GOAL OF THE EXERCISE:
Below is some material. Set down exactly the line where "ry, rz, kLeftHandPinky" appears and all lines after it, and stop at the last line.

** GIVEN DATA follows **

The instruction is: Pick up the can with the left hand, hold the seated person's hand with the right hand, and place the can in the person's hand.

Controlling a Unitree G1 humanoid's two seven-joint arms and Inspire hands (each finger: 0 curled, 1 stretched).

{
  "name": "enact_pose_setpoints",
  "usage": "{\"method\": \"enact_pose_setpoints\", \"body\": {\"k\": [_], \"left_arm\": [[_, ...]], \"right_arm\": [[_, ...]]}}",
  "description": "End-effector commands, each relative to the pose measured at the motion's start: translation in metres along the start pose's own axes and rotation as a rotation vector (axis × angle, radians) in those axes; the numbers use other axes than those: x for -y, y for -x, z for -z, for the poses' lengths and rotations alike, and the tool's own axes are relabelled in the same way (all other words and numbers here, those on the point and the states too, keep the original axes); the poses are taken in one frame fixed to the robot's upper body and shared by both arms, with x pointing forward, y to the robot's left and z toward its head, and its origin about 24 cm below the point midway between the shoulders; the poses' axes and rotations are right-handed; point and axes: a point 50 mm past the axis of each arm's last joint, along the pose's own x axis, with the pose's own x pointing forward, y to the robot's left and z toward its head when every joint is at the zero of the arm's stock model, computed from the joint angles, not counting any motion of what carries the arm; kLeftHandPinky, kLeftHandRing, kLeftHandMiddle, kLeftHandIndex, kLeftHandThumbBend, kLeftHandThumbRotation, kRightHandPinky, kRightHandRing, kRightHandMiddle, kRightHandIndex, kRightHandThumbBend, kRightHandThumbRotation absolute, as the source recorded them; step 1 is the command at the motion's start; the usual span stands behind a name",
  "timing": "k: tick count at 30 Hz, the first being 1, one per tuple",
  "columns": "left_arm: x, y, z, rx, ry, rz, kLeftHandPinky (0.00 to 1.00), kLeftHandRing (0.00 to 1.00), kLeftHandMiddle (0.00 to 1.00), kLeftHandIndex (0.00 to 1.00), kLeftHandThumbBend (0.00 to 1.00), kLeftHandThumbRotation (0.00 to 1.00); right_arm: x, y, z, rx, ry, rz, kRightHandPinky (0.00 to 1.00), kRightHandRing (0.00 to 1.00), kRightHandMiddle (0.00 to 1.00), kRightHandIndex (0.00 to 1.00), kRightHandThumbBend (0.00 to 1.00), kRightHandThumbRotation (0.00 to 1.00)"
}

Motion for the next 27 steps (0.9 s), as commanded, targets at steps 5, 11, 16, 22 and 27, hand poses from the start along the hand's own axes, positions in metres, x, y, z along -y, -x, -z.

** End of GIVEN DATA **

EXERCISE OUTPUT:
  "columns": "left_arm: x, y, z, rx, ry, rz, kLeftHandPinky (0.00 to 1.00), kLeftHandRing (0.00 to 1.00), kLeftHandMiddle (0.00 to 1.00), kLeftHandIndex (0.00 to 1.00), kLeftHandThumbBend (0.00 to 1.00), kLeftHandThumbRotation (0.00 to 1.00); right_arm: x, y, z, rx, ry, rz, kRightHandPinky (0.00 to 1.00), kRightHandRing (0.00 to 1.00), kRightHandMiddle (0.00 to 1.00), kRightHandIndex (0.00 to 1.00), kRightHandThumbBend (0.00 to 1.00), kRightHandThumbRotation (0.00 to 1.00)"
}

Motion for the next 27 steps (0.9 s), as commanded, targets at steps 5, 11, 16, 22 and 27, hand poses from the start along the hand's own axes, positions in metres, x, y, z along -y, -x, -z.

A complete answer has now been given to the exercise.